Even the city’s longstanding classics believe in reinvention. Although elegant Canlis remains in its original midcentury hilltop home, it links its 1950 salad recipe with offbeat Asian-influenced fine dining from Philippines-born chef Aisha Ibrahim. She took the helm from the equally daring Brady Ishiwata Williams, who then opened Tomo in 2021 in West Seattle to showcase an eclectic Japanese American menu with stinging nettle chawanmushi (steamed egg custard) and a signature kakigori shaved ice—but in a space that proudly keeps its former adult video store decor.
Where to shop
The coffee shop deep inside Capitol Hill’s Elliott Bay Book Company conveniently pours the caffeine needed to explore a two-story book haven brimming with indie cred and handwritten staff recommendations. It’s a neighborhood that cares about authenticity, as at the sports attire of Throwbacks Northwest: Seattle may have lost its NBA Supersonics in 2008, but the vintage Sonics tees live on.

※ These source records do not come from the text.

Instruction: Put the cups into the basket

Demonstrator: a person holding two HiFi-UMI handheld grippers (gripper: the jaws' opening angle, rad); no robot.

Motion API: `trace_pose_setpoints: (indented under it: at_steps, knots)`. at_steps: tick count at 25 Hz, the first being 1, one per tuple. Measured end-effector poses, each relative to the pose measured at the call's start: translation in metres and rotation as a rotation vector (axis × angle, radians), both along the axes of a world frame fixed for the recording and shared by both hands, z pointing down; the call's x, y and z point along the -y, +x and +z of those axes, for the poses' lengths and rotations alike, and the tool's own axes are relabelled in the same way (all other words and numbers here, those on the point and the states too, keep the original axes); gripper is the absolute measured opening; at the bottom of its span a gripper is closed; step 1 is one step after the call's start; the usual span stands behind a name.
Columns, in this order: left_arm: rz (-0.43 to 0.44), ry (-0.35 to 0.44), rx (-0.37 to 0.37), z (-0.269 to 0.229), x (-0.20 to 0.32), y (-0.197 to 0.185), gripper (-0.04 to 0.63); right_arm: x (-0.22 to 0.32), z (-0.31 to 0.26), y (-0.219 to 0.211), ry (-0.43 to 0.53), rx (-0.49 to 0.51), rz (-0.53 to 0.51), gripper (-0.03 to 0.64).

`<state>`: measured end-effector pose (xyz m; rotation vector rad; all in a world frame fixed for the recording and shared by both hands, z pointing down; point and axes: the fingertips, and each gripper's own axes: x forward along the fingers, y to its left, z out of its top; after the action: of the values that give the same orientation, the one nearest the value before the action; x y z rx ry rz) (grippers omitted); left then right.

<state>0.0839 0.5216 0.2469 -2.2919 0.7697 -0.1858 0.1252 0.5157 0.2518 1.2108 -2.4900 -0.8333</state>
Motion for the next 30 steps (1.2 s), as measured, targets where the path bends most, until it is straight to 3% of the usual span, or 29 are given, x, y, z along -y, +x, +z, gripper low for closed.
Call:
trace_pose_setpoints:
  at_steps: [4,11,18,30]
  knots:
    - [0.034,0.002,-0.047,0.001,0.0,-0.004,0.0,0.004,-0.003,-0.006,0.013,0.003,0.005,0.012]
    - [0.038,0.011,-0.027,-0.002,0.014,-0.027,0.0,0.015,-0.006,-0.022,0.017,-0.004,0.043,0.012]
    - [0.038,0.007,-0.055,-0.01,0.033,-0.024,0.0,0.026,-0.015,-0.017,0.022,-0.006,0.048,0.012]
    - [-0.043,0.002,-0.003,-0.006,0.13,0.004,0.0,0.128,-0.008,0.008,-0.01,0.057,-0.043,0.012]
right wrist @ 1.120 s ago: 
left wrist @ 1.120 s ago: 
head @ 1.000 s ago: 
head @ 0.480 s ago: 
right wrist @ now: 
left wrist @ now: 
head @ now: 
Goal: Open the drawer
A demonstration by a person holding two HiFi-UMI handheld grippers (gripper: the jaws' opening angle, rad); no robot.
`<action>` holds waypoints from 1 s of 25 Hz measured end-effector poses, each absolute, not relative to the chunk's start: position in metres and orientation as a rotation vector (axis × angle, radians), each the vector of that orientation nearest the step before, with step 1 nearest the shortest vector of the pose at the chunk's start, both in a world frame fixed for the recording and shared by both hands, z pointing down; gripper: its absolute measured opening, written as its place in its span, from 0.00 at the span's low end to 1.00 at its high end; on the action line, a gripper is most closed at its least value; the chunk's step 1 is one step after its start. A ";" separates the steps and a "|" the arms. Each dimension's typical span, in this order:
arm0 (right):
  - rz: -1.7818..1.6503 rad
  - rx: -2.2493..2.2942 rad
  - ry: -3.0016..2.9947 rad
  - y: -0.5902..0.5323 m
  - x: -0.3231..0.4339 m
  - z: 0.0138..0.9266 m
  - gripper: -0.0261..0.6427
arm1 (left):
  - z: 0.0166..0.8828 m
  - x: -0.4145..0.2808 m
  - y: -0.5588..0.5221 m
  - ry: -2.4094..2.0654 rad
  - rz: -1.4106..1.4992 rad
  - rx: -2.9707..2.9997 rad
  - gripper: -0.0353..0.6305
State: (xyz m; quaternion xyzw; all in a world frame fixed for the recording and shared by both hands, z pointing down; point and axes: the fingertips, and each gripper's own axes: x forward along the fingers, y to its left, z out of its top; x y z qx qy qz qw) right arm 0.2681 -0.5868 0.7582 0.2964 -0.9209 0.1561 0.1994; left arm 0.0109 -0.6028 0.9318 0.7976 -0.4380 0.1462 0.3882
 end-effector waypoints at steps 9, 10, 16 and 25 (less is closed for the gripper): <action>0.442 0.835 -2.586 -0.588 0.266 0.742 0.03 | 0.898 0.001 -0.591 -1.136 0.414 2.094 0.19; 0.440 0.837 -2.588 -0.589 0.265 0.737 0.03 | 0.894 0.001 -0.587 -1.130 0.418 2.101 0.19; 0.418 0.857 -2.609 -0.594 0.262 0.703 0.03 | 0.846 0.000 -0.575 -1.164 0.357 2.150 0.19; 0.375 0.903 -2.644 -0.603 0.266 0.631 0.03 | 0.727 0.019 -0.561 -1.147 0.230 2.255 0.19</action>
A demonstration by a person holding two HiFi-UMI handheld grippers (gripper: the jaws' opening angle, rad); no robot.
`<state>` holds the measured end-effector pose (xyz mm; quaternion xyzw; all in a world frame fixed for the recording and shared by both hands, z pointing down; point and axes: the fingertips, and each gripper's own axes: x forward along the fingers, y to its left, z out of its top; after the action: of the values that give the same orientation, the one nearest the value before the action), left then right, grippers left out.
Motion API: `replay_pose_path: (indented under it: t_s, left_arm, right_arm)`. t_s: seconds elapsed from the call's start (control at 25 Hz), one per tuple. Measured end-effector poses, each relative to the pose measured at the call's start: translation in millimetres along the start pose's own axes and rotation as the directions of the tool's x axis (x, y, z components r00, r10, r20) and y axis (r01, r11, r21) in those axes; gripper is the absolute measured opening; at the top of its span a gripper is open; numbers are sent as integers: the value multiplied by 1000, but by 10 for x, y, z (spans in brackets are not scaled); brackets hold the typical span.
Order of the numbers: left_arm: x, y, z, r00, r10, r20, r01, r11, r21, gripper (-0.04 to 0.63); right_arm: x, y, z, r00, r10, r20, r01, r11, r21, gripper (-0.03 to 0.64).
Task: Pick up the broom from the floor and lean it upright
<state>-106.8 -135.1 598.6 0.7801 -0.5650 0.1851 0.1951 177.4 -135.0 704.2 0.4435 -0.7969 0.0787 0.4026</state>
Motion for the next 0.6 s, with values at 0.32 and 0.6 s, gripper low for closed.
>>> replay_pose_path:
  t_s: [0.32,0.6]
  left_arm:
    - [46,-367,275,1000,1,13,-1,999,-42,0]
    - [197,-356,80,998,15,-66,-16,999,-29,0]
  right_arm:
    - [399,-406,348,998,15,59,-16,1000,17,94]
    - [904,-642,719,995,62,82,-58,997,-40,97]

Ballard’s Filson outpost shows off the local brand’s hunting and fishing apparel that’s tailored enough to register as fashion. On the opposite end of the spectrum, the gag gifts and costume elements of Archie McPhee are all as ridiculous as the rubber chicken museum in the back of the store, quite on purpose.
What to do
The name doesn’t lie; Seattle Center feels like the heart of a city famous for both futuristic tech and counterculture. Here, the kid-friendly Pacific Science Center and its live butterfly garden sit a short walk from the Museum of Pop Culture, or MoPop, where a guitar tower and grunge exhibits share space with science fiction artifacts. Chihuly Garden and Glass turns a delicate artform into trippy giant flowers while the Space Needle towers above. Nearby, Pike Place Market sprawls across the city’s sloped waterfront with craft booths, a famous fish counter, and bouquets of freshly cut flowers. The National Nordic Museum explains how immigrants grew the Ballard neighborhood’s fishing industry, while the Hiram M. Chittenden Locks (known locally as Ballard Locks) invites visitors to a working boat elevator and underground fish ladder.
Where to stay
The Korean-based chain Lotte Hotels strikes a modern note in its Seattle tower hotel but adds personality to its sleek rooms with colorful art and sky-high views of Puget Sound. The spa, on the other hand, is committed to an all-white decor that can reset tired senses with a cocoon of monochrome.
The Fairmont Olympic Hotel doesn’t rest on its 100-year-old laurels, despite its marble floors, antique chandeliers, and historic roster of presidential guests. Instead, a new 360-degree bar in its palatial lobby reminds you why travel got its glamorous reputation in the first place, and a glassed-in swimming pool anticipates the inevitable drizzly day in Seattle.